November was the month when rumours first began about FTSE 100-listed giant Capita taking over ailing insurance group Eastgate. Insurance Times printed the rumour on the front page of its first issue in November and the following week the announcement was made that Capita was snapping up Eastgate for just £9.1m.

Eastgate has apparently struggled with debts of £26m after a disputed purchase of Hambro Assistance from its former parent company Lindsey Morden Group (LMG) in November 1998. Following the takeover, Eastgate's name and brand will vanish completely.

Lloyd's also dominated the news in November, as the the new entry criteria for brokers and intermediaries were revealed for the first time.

As part of an on-going modernisation programme, these new rules will scrap the closed shop whereby access is officially restricted to the 200 Lloyd's brokerages. The first absolute requirement was that brokers needed to be members of the GISC or for overseas brokers a national equivalent.

Other news included PX Re quitting Lloyd's, blaming the market's “excessive” expenses for the withdrawal. The move immediately forced one of the group's syndicates into run-off and left two others seeking to create their own integrated Lloyd's vehicles.

The results of the Jaffray case were also heard, with Lloyd's winning its £20m legal defence brought by 216 former Names who alleged they had been hoodwinked into sustaining heavy losses in the insurance market.

In his judgment Mr Justice Cresswell said there had been no fraud or misrepresentation by Lloyd's. Moreover, he said that Lloyd's committee members had at all times acted honestly in the affair.

However, Cresswell reserved some harsh criticism for Lloyd's, accusing the market of a “staggering” catalogue of failings and incompetence.
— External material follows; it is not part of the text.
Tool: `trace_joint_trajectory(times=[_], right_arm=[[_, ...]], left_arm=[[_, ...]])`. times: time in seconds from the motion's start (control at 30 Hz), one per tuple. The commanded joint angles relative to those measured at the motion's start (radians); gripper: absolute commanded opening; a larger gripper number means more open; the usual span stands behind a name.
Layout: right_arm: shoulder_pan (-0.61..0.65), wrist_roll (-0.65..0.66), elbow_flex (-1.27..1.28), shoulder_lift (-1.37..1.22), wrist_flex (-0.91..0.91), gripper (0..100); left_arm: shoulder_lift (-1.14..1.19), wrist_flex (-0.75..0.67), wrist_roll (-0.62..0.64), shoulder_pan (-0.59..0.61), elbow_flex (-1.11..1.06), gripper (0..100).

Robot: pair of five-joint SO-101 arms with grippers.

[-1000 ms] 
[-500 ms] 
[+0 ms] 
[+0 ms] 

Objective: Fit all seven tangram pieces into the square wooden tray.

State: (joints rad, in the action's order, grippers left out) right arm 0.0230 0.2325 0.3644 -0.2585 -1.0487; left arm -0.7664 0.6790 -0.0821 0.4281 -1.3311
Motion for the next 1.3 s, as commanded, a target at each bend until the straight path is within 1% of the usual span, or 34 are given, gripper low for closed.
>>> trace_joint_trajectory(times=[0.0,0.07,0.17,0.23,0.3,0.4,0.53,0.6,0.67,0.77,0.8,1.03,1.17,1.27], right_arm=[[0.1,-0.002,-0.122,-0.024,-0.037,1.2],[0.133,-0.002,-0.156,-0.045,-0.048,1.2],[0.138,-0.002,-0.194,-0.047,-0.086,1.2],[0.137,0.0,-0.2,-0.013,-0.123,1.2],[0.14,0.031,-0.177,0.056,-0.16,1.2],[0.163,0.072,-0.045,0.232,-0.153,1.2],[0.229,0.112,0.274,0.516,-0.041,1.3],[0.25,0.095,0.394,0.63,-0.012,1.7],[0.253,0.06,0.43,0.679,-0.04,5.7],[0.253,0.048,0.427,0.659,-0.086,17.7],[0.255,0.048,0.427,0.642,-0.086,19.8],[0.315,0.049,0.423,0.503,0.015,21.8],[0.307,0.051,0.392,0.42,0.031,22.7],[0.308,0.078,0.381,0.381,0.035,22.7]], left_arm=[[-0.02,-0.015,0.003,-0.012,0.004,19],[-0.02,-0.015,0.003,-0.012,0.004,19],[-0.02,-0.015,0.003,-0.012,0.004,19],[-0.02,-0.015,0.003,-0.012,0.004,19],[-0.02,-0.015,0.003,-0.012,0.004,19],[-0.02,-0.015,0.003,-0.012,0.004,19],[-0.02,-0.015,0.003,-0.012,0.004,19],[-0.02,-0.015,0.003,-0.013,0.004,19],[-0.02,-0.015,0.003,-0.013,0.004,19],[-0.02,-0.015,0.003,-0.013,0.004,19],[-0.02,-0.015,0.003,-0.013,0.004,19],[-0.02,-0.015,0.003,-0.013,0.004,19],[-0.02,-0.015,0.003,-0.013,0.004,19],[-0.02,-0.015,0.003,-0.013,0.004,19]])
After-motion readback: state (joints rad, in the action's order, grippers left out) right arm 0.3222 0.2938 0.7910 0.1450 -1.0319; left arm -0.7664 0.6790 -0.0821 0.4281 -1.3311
Also in this month QBE put the retail division of Iron Trades and its motor website into run-off and gale force winds lashed Britain with early predictions about the cost to insurers being in the £500m region. In addition, Miles Smith vowed to pay off its debt to the London market within two years. The liability and motor brokerage was forced into creditor's voluntary liquidation in May after its parent company Greatminster Group failed to repay its inter-company debt to Miles Smith.